* **Stored data**
- - - - - - -

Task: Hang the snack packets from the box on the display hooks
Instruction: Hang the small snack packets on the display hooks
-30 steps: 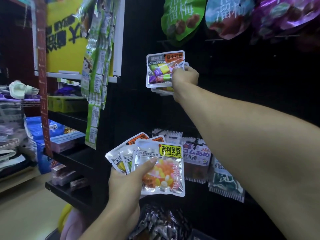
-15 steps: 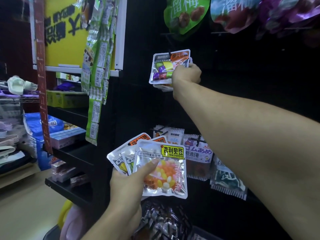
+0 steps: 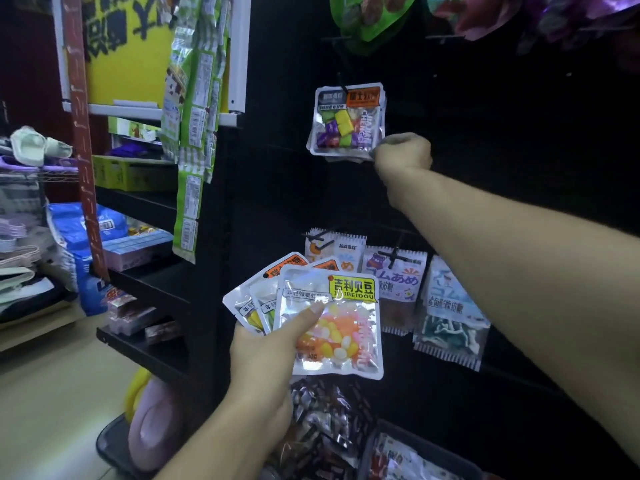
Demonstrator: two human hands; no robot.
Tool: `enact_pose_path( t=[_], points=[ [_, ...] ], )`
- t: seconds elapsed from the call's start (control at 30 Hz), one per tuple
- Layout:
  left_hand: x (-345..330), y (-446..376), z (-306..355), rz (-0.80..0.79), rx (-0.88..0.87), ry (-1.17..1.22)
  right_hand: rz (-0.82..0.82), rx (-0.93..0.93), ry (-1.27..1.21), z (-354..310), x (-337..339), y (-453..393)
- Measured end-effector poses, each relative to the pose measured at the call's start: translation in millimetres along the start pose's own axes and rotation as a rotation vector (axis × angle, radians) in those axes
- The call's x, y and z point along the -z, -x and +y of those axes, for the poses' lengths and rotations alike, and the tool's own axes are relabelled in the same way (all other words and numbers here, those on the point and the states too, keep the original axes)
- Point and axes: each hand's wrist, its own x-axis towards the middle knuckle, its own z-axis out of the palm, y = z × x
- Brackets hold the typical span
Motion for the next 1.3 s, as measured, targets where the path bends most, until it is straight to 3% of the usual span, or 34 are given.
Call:
enact_pose_path(
  t=[0.13, 0.2, 0.4, 0.67, 0.8, 0.97, 1.3],
  points=[
    [-15, 24, -3, -0.029, -0.001, 0.012, -0.225, 0.098, 0.069, 40, 59, 80],
    [-22, 31, -7, -0.013, 0.026, 0.014, -0.255, 0.089, 0.036, 58, 92, 126],
    [-49, 60, -13, -0.011, 0.025, -0.057, -0.358, -0.338, -0.067, 91, 157, 208],
    [-79, 83, -13, -0.062, -0.053, -0.122, -0.183, -0.444, -0.279, 81, 208, 205],
    [-79, 88, -12, -0.073, -0.077, -0.155, -0.036, -0.372, -0.244, 77, 235, 198],
    [-79, 90, -11, -0.099, -0.041, -0.223, -0.041, -0.239, -0.210, 58, 256, 178],
    [-99, 81, -7, -0.137, -0.027, -0.262, 0.007, 0.028, -0.129, -12, 188, 74]
  ],
)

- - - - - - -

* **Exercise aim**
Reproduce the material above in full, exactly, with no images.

* **Worked solution**
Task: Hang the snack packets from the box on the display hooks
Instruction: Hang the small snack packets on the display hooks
-30 steps: 
-15 steps: 
+0 steps: 
Demonstrator: two human hands; no robot.
Tool: `enact_pose_path( t=[_], points=[ [_, ...] ], )`
- t: seconds elapsed from the call's start (control at 30 Hz), one per tuple
- Layout:
  left_hand: x (-345..330), y (-446..376), z (-306..355), rz (-0.80..0.79), rx (-0.88..0.87), ry (-1.17..1.22)
  right_hand: rz (-0.82..0.82), rx (-0.93..0.93), ry (-1.27..1.21), z (-354..310), x (-337..339), y (-453..393)
- Measured end-effector poses, each relative to the pose measured at the call's start: translation in millimetres along the start pose's own axes and rotation as a rotation vector (axis × angle, radians) in those axes
- The call's x, y and z point along the -z, -x and +y of those axes, for the poses' lengths and rotations alike, and the tool's own axes are relabelled in the same way (all other words and numbers here, those on the point and the states too, keep the original axes)
- Point and axes: each hand's wrist, its own x-axis towards the middle knuckle, its own z-axis out of the palm, y = z × x
- Brackets hold the typical span
Motion for the next 1.3 s, as measured, targets where the path bends most, until it is straight to 3% of the usual span, or 34 are given.
Call:
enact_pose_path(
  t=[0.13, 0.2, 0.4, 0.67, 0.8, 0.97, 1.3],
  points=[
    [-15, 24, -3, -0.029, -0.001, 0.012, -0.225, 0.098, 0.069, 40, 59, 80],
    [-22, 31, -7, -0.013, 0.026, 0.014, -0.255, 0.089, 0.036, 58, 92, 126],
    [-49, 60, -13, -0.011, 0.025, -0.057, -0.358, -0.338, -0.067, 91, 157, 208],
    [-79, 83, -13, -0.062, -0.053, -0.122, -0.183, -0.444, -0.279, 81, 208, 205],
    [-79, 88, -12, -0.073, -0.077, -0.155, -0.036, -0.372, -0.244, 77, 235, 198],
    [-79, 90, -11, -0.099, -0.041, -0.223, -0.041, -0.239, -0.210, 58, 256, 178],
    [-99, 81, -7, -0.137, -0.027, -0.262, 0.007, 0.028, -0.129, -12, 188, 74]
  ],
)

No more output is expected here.